Multifocal Organoid Capturing of Colon Cancer Reveals Pervasive Intratumoral Heterogenous Drug Responses
Author(s) -
Kim SoonChan,
Park Ji Won,
Seo HaYoung,
Kim Minjung,
Park JaeHyeon,
Kim GaHye,
Lee Ja Oh,
Shin YoungKyoung,
Bae Jeong Mo,
Koo BonKyoung,
Jeong SeungYong,
Ku JaLok
Publication year - 2022
Publication title -
advanced science
Language(s) - English
Resource type - Journals
SCImago Journal Rank - 5.388
H-Index - 100
ISSN - 2198-3844
DOI - 10.1002/advs.202103360
Subject(s) - transcriptome , exome sequencing , genetic heterogeneity , tumor heterogeneity , colorectal cancer , organoid , cancer , exome , cancer research , biology , deep sequencing , precision medicine , digital polymerase chain reaction , drug , computational biology , biopsy , medicine , gene , genetics , mutation , phenotype , pathology , genome , gene expression , pharmacology , polymerase chain reaction
Intratumor heterogeneity (ITH) stands as one of the main difficulties in the treatment of colorectal cancer (CRC) as it causes the development of resistant clones and leads to heterogeneous drug responses. Here, 12 sets of patient‐derived organoids (PDOs) and cell lines (PDCs) isolated from multiple regions of single tumors from 12 patients, capturing ITH by multiregion sampling of individual tumors, are presented.
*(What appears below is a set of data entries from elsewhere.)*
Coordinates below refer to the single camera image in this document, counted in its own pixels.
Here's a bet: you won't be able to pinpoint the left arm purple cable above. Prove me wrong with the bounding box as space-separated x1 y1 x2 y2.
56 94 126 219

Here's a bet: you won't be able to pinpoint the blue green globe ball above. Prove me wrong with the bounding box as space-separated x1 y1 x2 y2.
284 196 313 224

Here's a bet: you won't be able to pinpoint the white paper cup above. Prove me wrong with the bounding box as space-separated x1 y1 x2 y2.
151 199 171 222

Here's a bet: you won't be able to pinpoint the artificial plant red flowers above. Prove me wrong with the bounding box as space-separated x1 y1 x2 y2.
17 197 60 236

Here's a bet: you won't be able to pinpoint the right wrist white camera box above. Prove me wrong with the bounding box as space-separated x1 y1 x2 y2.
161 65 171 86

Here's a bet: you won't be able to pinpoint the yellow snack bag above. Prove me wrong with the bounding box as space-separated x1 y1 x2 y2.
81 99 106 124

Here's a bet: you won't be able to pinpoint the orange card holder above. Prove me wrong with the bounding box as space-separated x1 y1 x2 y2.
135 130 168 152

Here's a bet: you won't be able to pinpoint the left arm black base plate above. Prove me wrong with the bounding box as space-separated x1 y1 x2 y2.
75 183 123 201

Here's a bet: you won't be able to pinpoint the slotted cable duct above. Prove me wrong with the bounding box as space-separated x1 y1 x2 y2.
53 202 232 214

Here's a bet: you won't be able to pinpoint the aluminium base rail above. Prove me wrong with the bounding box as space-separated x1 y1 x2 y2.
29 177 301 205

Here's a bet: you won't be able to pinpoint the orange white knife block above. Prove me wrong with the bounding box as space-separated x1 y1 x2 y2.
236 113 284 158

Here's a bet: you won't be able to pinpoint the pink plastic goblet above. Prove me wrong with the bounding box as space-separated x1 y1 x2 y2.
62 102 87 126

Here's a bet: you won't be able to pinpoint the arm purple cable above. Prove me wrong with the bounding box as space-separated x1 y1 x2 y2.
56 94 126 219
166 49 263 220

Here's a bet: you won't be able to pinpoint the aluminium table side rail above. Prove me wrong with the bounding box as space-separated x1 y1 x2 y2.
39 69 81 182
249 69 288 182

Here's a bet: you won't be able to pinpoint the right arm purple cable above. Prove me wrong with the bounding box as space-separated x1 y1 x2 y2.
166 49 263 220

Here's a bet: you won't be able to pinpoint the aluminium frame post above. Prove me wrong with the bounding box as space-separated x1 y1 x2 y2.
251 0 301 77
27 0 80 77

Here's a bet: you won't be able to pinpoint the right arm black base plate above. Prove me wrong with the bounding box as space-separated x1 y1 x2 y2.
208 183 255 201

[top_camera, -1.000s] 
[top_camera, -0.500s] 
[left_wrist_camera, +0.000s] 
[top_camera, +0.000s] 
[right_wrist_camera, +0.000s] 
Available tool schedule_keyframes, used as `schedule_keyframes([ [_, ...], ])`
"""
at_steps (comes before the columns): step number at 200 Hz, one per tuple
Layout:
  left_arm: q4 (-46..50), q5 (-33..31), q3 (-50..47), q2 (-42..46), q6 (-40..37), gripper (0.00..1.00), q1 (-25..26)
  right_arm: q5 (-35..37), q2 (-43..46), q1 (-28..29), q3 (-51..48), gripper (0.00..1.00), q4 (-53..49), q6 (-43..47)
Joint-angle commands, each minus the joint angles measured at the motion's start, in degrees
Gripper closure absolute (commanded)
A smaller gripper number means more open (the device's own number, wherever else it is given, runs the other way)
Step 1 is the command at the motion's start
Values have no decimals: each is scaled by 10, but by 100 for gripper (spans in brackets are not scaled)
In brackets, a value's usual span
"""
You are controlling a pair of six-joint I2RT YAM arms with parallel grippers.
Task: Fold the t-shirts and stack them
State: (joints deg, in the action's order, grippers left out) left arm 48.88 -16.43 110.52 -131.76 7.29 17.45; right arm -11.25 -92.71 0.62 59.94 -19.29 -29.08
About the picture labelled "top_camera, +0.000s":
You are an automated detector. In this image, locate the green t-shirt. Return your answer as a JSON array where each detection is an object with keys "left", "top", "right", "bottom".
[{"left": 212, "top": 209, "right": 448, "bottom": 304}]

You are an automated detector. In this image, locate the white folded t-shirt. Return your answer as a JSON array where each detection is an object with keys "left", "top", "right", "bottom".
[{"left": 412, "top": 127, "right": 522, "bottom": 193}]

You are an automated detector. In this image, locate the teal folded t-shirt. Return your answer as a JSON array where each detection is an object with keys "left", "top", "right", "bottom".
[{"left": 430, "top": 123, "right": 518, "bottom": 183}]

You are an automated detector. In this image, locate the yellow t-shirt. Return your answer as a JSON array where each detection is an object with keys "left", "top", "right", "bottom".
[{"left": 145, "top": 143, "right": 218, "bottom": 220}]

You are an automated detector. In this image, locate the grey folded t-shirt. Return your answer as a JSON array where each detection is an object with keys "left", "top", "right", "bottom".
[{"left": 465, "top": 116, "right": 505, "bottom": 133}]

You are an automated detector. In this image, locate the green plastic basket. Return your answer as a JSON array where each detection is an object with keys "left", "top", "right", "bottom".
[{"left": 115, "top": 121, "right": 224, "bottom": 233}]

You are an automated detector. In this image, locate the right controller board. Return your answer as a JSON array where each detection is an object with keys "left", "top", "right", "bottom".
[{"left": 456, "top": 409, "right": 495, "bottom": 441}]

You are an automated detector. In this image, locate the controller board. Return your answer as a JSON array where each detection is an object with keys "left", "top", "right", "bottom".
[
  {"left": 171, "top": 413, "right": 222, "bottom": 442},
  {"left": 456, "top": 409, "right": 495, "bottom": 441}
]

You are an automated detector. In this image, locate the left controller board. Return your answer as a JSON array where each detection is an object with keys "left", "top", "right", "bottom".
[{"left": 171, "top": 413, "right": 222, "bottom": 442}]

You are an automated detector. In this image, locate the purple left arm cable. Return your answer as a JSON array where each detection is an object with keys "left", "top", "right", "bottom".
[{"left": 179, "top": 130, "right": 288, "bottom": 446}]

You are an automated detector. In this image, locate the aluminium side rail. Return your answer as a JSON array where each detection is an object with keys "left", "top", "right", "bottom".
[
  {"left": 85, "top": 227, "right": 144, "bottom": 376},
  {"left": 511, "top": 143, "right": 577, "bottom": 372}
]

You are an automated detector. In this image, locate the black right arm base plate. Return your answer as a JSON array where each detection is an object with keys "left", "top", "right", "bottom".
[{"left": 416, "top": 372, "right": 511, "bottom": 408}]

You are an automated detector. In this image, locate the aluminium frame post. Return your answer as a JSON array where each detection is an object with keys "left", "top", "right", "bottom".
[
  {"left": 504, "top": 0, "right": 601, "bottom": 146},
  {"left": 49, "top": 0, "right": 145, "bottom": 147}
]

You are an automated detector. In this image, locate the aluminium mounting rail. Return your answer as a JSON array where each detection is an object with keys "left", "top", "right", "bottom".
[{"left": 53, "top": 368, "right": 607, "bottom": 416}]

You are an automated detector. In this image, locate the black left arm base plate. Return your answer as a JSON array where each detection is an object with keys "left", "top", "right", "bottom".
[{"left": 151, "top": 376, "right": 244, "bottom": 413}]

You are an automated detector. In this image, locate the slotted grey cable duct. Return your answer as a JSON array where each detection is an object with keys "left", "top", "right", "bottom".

Whole‐exome sequencing and RNA sequencing of the 12 sets are performed. The PDOs and PDCs of the 12 sets are also analyzed with a clinically relevant 24‐compound library to assess their drug responses. The results reveal unexpectedly widespread subregional heterogeneity among PDOs and PDCs isolated from a single tumor, which is manifested by genetic and transcriptional heterogeneity and strong variance in drug responses, while each PDO still recapitulates the major histologic, genomic, and transcriptomic characteristics of the primary tumor. The data suggest an imminent drawback of single biopsy‐originated PDO‐based clinical diagnosis in evaluating CRC patient responses. Instead, the results indicate the importance of targeting common somatic driver mutations positioned in the trunk of all tumor subregional clones in parallel with a comprehensive understanding of the molecular ITH of each tumor.